Required action = State how many lines below hold the word "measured". Give that number and no other text.

'''

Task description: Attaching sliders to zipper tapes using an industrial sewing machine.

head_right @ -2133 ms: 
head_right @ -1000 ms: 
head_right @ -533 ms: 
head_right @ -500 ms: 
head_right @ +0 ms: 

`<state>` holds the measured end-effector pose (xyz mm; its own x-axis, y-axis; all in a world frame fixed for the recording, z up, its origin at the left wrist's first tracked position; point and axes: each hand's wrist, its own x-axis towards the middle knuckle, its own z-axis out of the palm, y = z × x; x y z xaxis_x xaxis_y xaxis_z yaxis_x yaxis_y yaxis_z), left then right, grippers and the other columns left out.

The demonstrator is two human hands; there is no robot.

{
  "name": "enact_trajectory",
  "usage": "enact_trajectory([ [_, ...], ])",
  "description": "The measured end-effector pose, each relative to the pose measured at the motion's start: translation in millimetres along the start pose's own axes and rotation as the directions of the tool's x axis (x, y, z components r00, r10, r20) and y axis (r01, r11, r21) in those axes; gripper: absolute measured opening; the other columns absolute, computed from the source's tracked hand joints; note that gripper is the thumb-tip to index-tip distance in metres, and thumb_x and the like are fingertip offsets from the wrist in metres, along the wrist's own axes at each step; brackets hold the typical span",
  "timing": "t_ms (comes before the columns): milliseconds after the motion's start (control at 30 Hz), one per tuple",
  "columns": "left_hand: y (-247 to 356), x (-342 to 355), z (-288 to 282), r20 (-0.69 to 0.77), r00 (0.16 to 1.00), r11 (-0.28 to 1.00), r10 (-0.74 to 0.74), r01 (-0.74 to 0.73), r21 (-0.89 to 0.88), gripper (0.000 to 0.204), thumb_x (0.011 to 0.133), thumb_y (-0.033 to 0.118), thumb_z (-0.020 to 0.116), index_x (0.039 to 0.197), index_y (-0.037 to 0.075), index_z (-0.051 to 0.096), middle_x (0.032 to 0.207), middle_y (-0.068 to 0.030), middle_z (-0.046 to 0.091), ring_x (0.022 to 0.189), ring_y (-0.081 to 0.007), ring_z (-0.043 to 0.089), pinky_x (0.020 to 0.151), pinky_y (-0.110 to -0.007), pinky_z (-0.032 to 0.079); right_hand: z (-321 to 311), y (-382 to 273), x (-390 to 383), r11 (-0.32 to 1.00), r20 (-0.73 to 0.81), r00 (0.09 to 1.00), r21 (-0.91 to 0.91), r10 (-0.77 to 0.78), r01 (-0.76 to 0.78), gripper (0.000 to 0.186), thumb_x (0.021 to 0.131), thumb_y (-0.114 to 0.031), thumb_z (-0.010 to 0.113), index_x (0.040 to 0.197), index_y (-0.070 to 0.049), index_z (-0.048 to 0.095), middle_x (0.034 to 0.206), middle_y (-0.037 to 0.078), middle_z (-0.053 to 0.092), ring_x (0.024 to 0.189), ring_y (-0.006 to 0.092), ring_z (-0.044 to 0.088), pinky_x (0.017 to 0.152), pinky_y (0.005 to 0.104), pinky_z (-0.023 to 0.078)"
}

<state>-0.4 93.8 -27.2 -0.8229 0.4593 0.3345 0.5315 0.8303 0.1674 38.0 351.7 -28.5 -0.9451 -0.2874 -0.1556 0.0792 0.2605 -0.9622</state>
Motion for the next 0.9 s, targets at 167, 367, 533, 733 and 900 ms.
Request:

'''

Your response = 2